The Canadian space debris mitigation research and development activities are focused on three main areas: hypervelocity impact facilities, debris mitigation and self healing materials, and spacecraft demise technologies. Hypervelocity impact facilities are facilities that are capable of accelerating projectiles to velocities of more than 10 km/s. Canada is developing an implosion-driven hypervelocity launcher facility. Such a facility could accelerate projectiles having a mass of 10 g to speeds of 10 km/s, facilitating meaningful impact studies. Self healing materials have the capability to initiate a self healing process after an impact, being an in-situ mitigation of space debris damage on board spacecraft. The Canadian Space Agency has supported the efforts to develop and test a self healing concept demonstrator. The spacecraft demise technologies ensure intentional and integral disintegration during re-entry, so that no debris reaches Earth. In this direction, studies that investigate various technologies that could be used to de-orbit micro- and nanosatellites have been conducted.

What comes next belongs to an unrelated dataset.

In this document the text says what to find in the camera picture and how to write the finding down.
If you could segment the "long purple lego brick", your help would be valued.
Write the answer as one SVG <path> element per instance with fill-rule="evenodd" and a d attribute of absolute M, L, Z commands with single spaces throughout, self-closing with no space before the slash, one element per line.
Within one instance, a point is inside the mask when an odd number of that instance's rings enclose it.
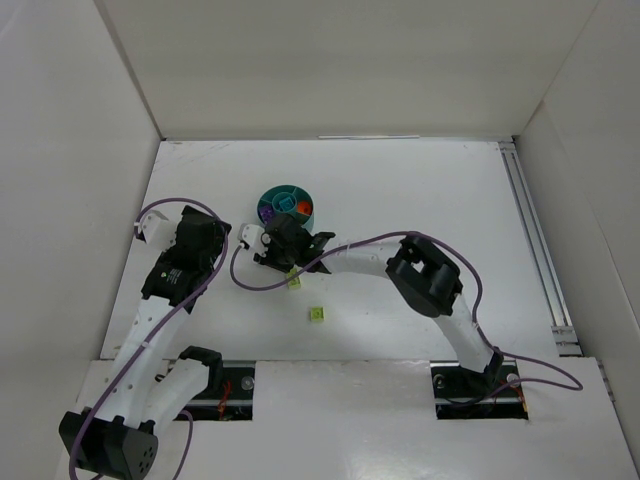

In Canada, the space operators and manufacturers are adopting the space debris mitigation measures on a voluntary basis. The Inter-Agency Space Debris (IADC) guidelines are used for monitoring activities to prevent on-orbit collisions and conduct post-mission disposal. There are also strict requirements integrated in its policies and regulations that address the post-mission disposal of satellites. For example, as required by the Canadian Remote Sensing Space System Act, space system manufacturers have to provide information regarding the method of disposal for the satellite, the estimated duration of the satellite disposal operation, the probability of loss of human life, the amount of debris expected to reach the surface of the Earth upon re-entry, an estimate of the orbital debris expected to be released by the satellite during normal operations by explosion, etc. There are also interesting recommendations made for the operation and post-mission disposal of satellites in Geostationary Orbits. The Environmental Protection of the Geostationary Satellite Orbit recommends “that as little debris as possible should be released into the geostationary orbit during the placement of a satellite in orbit”, and also that “a geostationary satellite at the end of its life should be transferred, before complete exhaustion of its propellant, to a super synchronous graveyard orbit”, where the recommended minimum re-orbiting altitude is given as 300 km.